SEMINAR: First Principles Modeling of COx Hydrogenation over Cobalt Fischer-Tropsch catalysts: Structure, Activity, and Selectivity (Professor Mark Saeys, Ghent University)

Abstract

Fischer-Tropsch (FT) synthesis is one of the largest-scale catalytic processes, where long-chain hydrocarbons are formed from syngas (CO and H2) by a combination of C-O activation and C-C coupling steps. Interest in sustainable aviation fuels is driving a renaissance of this century-old process. Typically, supported cobalt catalyst are preferred due to their high activity, selectivity towards long-chain hydrocarbons, and low CO2 selectivity. The nature of the active sites and the reaction network, consisting of C-O bond scission, C-C bond formation and hydrogenation steps, remain intensely debated, hampering the development of selective catalysts.
To investigate possible reaction mechanisms, a dual-site microkinetic model, agnostic to a preferred reaction mechanism, was constructed using reaction free energies and activation energies computed with VdW-DF density functional theory.
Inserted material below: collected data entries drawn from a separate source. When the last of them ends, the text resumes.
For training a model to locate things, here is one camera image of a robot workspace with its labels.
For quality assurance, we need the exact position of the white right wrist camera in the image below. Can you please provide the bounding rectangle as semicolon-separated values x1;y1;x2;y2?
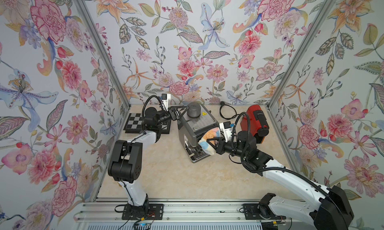
219;121;234;143

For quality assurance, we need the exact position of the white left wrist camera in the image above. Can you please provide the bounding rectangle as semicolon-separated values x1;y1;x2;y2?
161;94;171;111

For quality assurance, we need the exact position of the red capsule coffee machine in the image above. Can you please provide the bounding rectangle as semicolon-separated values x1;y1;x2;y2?
247;105;270;147

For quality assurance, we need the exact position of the aluminium front frame rail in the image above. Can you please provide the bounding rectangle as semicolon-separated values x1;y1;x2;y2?
73;198;331;224

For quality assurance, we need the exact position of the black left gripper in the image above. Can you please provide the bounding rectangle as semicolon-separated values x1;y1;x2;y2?
154;108;187;129

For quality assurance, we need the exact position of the grey steel coffee machine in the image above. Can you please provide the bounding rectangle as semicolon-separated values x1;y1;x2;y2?
177;102;219;163

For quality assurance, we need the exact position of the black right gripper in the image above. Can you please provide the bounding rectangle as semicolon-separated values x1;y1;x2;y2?
208;137;249;162

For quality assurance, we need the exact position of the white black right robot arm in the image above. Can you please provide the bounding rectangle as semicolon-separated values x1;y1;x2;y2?
212;110;354;230

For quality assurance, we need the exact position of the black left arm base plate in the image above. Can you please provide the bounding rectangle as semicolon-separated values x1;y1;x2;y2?
122;204;164;220

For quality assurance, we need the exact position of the black coffee machine power cable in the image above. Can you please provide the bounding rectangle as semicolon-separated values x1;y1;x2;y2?
218;101;241;121

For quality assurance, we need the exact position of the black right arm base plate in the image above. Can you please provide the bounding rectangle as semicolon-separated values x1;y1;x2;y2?
239;204;287;221

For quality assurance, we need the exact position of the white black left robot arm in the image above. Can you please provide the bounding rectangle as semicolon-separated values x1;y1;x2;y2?
108;94;179;218

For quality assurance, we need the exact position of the black white checkerboard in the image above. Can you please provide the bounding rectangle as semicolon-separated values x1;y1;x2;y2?
124;113;171;134

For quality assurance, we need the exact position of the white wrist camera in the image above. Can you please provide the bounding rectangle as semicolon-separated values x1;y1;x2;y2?
161;94;171;111
219;121;234;143
To accurately capture the reaction environment, the effect of the CO saturation coverage was included in all calculations and in the microkinetic model construction. This approach proved to be critical to provide an accurate description of the kinetics under reaction conditions. Our first principles microkinetic model accurately captures the activity, selectivity and chain growth of the FT reaction.

Speaker Bio

Mark Saeys obtained his PhD from Ghent University in 2002. From 2003 to June 2014 he was a professor of chemical engineering at the National University of Singapore. Since July 2014, he is a full professor at the Laboratory for Chemical Technology at Ghent University, Belgium. During his PhD, he was a visiting scientist with Matt Neurock at the University of Virginia and with Bill Green at the Massachusetts Institute of Technology. For his work on gas phase radical chemistry, he received the ExxonMobil Chemical Benelux Award in 2002 and the Richard A. Glenn Award in 2003. In Singapore, he was the Associate Director for academics in the Singapore-MIT Alliance-Chemical and Pharmaceutical Engineering program and a visiting professor of chemical engineering at the MIT. In 2013, he received the prestigious Odysseus Award from the Research Foundation-Flanders to establish a research program on modelling-guided catalyst design at Ghent University. While in Singapore, he was one of the authors of the Carbon Capture and Storage/Utilization Roadmap for Singapore. In Belgium, he was a co-author of “The Chemical Route to a CO2-neutral World”, a Viewpoint published by the Royal Flemish Academy of Belgium. His research combines modelling-guided catalyst design with experimental kinetic validation and state-of-the-art characterization to unravel and optimize catalytic processes.